TASK OBJECTIVE:
Please reproduce all of the lines below, word for word and in full.

━━ DATA BELOW ━━

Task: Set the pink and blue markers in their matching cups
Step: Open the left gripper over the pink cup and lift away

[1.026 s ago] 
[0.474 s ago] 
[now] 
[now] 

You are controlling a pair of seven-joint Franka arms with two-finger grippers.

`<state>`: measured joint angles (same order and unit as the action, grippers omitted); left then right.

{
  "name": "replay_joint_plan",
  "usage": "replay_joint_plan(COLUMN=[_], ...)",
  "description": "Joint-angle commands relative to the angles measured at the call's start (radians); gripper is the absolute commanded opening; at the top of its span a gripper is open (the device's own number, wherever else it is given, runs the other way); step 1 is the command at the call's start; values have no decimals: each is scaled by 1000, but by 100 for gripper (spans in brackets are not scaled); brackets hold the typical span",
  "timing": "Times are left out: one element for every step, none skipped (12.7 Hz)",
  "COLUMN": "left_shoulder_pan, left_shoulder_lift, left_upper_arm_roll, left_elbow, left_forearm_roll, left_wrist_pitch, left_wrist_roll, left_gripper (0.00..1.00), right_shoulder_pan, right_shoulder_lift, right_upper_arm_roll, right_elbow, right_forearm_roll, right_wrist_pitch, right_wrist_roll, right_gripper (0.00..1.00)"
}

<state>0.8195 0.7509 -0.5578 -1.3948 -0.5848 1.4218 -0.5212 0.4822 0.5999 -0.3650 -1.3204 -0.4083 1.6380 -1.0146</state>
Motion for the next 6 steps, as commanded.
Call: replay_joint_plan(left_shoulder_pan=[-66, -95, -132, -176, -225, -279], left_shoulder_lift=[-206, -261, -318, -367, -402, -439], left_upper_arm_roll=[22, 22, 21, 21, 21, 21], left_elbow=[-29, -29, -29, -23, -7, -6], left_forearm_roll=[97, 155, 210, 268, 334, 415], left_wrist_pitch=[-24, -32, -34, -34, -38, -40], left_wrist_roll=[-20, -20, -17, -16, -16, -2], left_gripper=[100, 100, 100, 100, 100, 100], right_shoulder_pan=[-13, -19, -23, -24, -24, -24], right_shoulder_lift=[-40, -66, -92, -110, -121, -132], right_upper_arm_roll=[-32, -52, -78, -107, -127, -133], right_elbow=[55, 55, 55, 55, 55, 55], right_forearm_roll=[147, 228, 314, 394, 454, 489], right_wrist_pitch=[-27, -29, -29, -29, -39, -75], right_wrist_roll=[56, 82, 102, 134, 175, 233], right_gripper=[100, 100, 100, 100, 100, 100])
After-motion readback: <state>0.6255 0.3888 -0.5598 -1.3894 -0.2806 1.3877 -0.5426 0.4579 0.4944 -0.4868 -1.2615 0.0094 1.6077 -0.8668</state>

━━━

REPLY:
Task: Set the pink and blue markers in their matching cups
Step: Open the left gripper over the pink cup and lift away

[1.026 s ago] 
[0.474 s ago] 
[now] 
[now] 

You are controlling a pair of seven-joint Franka arms with two-finger grippers.

`<state>`: measured joint angles (same order and unit as the action, grippers omitted); left then right.

{
  "name": "replay_joint_plan",
  "usage": "replay_joint_plan(COLUMN=[_], ...)",
  "description": "Joint-angle commands relative to the angles measured at the call's start (radians); gripper is the absolute commanded opening; at the top of its span a gripper is open (the device's own number, wherever else it is given, runs the other way); step 1 is the command at the call's start; values have no decimals: each is scaled by 1000, but by 100 for gripper (spans in brackets are not scaled); brackets hold the typical span",
  "timing": "Times are left out: one element for every step, none skipped (12.7 Hz)",
  "COLUMN": "left_shoulder_pan, left_shoulder_lift, left_upper_arm_roll, left_elbow, left_forearm_roll, left_wrist_pitch, left_wrist_roll, left_gripper (0.00..1.00), right_shoulder_pan, right_shoulder_lift, right_upper_arm_roll, right_elbow, right_forearm_roll, right_wrist_pitch, right_wrist_roll, right_gripper (0.00..1.00)"
}

<state>0.8195 0.7509 -0.5578 -1.3948 -0.5848 1.4218 -0.5212 0.4822 0.5999 -0.3650 -1.3204 -0.4083 1.6380 -1.0146</state>
Motion for the next 6 steps, as commanded.
Call: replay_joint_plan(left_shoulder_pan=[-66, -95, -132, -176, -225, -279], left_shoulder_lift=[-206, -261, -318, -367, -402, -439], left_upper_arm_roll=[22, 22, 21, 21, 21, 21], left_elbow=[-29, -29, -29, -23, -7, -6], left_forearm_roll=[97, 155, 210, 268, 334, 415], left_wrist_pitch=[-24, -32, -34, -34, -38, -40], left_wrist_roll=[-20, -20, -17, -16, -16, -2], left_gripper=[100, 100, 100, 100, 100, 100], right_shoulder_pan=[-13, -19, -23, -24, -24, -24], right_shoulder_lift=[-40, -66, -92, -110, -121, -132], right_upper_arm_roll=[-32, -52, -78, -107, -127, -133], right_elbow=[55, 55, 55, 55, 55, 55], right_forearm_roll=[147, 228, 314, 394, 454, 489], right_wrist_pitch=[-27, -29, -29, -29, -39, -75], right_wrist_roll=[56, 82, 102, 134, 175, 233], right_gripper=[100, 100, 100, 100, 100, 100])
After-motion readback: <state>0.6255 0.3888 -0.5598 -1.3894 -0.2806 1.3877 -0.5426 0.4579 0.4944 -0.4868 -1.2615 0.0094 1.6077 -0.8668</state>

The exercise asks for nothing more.